As the countdown began and the National Weather Service showed no signs of cooperating, Republican House Speaker Paul Ryan of Wisconsin said the lighting of the 2016 U.S. Capitol Christmas Tree would go on, come rain or come shine.
And so it did.
Shortly after 5 p.m. Tuesday, in the middle of a cold all-day rain, 10-year-old Isabella Gerard helped Ryan flip the switch on an 80-foot Englemann spruce from Idaho’s Payette National Forest.
The lighting on the west lawn of the Capitol capped a 2,500-mile journey for the tree, which was cut on Nov. 2 from Little Ski Hill, just west of McCall.
“In the words of Yogi Berra, at least it’s a dry rain,” Ryan told the spectators, many of whom huddled under umbrellas.
And he used the lighting to offer a Christmas message during a brief 15-minute ceremony.
“Christ’s birth, like this tree, is a reminder that God is always with us,” Ryan said. “We may neglect him. We may reject him. But he never forsakes us.”
Isabella, a fifth-grader at St. Mary’s Catholic School in Boise, won the trip to Washington after writing a poem titled “Pristine Idaho Mountains.”
“I just imagined myself outside in the forest and then I wrote about that,” she said, adding that the best part of her first trip to Washington with her family came when she got a chance to visit the city’s monuments and museums.
Ryan led the crowd in a countdown before Isabella lit the tree.
“Good job,” he told her after she turned on the switch.
Idaho Republican Sen. Mike Crapo, who chose Isabella for the honor, called the tree lighting “an incredible opportunity” to share the state’s beauty with the nation.
“My wish is that this tree will be the beacon of hope to those that may be struggling or are separated from loved ones,” Crapo said.
Republican Sen. Jim Risch of Idaho told the crowd that the tree was was a present to the nation from his state.
“Merry Christmas, America,” he said.
Idaho sent a special guest to the lighting: Brandalyn Crapo, an Idaho state trooper and the granddaughter of Sen. Crapo’s first cousin who was hit while leading the motorcade for the tree from McCall to Boise. A pickup truck crossed the center line and collided with her patrol car.
“Long flight, but excited to be here,” she said. “It’s a pretty proud moment, not an opportunity that you get a lot in a lifetime.”
Officials with the Payette National Forest said it cost an estimated $600,000 to move the tree across the country, with corporate sponsors contributing roughly a half-million dollars toward the project.

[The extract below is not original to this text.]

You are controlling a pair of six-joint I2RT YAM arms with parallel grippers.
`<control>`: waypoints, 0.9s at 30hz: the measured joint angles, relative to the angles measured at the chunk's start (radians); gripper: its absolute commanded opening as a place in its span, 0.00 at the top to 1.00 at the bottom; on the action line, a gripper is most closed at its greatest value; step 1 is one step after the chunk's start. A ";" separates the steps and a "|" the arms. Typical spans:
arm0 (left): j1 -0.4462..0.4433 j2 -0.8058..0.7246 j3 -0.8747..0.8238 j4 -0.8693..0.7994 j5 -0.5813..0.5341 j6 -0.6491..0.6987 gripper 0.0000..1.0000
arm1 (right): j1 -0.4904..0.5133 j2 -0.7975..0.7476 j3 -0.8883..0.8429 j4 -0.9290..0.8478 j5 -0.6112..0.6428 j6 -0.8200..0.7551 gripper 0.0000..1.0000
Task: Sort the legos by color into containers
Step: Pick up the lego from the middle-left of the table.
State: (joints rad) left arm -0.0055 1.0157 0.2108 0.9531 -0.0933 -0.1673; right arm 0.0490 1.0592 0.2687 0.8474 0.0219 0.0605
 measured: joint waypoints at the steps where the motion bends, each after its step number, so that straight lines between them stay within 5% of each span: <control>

Here is Isabella's winning poem:
“Idaho is blessed with beautiful mountains and immense forests.
In the winter the mountains and forests are covered with snow,
making the landscape look like never ending clouds with skyscrapers covered in snow.
Big tall trees.
Beautiful to look at.
Amazing to see.
As I sit in the forest I find peace.
As the wind blows through the tall ponderosa pines I feel a sense of solitude and peacefulness.
To someone that has never been in an Idaho forest, it is hard to understand the size and beauty.
If only you could be here looking at these beautiful Idaho scenes."